EXCERPTED DATA:

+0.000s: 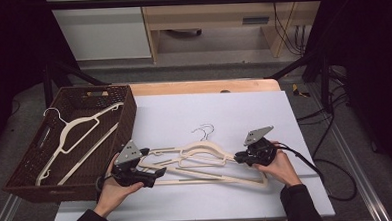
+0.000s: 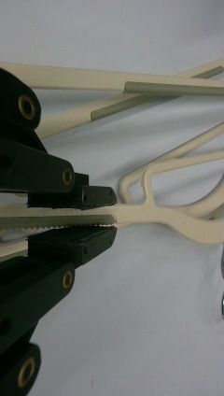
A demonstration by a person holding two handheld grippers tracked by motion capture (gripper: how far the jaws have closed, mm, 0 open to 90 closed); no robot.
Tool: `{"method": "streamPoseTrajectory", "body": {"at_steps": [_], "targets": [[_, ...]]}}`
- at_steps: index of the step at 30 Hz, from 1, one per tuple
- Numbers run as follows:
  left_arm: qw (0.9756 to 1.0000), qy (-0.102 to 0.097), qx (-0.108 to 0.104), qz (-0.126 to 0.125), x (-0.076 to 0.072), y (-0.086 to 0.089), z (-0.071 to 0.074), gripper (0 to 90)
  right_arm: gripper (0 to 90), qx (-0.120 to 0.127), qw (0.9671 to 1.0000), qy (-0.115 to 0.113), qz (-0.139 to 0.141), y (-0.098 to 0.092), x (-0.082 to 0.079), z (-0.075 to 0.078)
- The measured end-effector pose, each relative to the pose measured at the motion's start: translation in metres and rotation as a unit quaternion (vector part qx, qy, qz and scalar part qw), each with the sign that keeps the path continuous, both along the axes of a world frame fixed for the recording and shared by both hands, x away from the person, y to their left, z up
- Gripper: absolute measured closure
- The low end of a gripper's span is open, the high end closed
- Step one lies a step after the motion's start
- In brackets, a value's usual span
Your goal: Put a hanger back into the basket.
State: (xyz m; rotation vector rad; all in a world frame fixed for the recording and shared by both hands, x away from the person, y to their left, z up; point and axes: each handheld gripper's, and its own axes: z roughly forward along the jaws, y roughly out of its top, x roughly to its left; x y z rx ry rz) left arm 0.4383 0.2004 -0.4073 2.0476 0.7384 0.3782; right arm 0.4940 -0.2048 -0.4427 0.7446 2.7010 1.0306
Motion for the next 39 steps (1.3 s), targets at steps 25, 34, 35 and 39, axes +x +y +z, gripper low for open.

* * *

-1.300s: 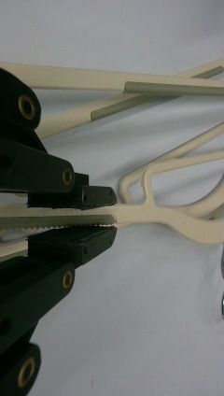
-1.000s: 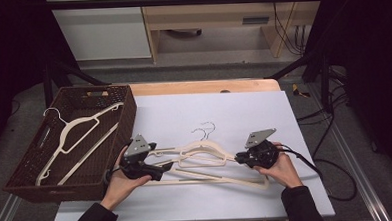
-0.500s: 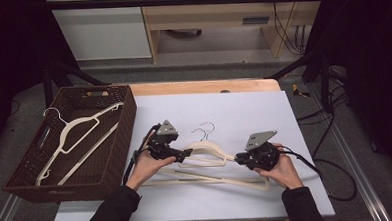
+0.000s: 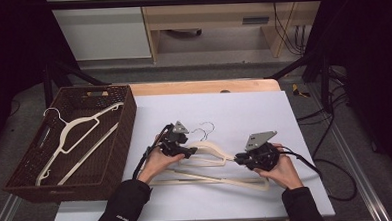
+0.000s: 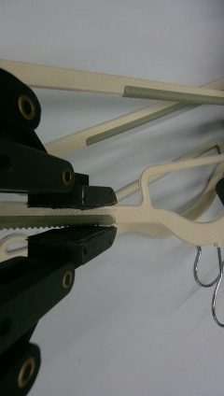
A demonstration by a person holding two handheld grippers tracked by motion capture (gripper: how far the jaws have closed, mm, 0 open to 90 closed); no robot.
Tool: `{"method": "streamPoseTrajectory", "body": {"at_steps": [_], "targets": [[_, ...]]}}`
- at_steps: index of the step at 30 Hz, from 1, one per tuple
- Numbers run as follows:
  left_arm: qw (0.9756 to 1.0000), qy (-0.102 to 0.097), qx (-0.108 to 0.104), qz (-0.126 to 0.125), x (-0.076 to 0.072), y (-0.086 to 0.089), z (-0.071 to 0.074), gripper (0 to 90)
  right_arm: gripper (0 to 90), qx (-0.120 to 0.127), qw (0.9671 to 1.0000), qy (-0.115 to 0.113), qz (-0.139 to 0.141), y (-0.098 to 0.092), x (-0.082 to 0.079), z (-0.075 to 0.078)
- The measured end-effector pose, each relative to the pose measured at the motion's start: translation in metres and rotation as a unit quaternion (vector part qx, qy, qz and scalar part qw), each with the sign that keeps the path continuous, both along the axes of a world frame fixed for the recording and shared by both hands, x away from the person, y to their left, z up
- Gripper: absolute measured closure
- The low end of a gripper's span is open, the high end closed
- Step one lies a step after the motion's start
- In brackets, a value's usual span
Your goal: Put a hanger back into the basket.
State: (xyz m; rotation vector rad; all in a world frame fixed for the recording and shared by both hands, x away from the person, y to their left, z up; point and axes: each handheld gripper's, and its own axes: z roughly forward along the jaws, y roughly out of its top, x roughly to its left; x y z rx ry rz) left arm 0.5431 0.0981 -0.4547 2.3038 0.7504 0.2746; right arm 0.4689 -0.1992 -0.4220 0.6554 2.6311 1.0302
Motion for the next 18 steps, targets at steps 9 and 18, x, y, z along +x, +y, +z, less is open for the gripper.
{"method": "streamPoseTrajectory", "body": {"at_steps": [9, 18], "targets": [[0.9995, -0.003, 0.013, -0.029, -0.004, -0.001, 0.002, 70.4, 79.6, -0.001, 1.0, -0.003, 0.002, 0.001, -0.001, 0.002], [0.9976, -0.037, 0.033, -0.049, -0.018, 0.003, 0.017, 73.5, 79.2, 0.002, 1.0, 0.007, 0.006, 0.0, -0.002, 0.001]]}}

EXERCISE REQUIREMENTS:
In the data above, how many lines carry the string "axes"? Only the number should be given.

EXERCISE OUTPUT:
5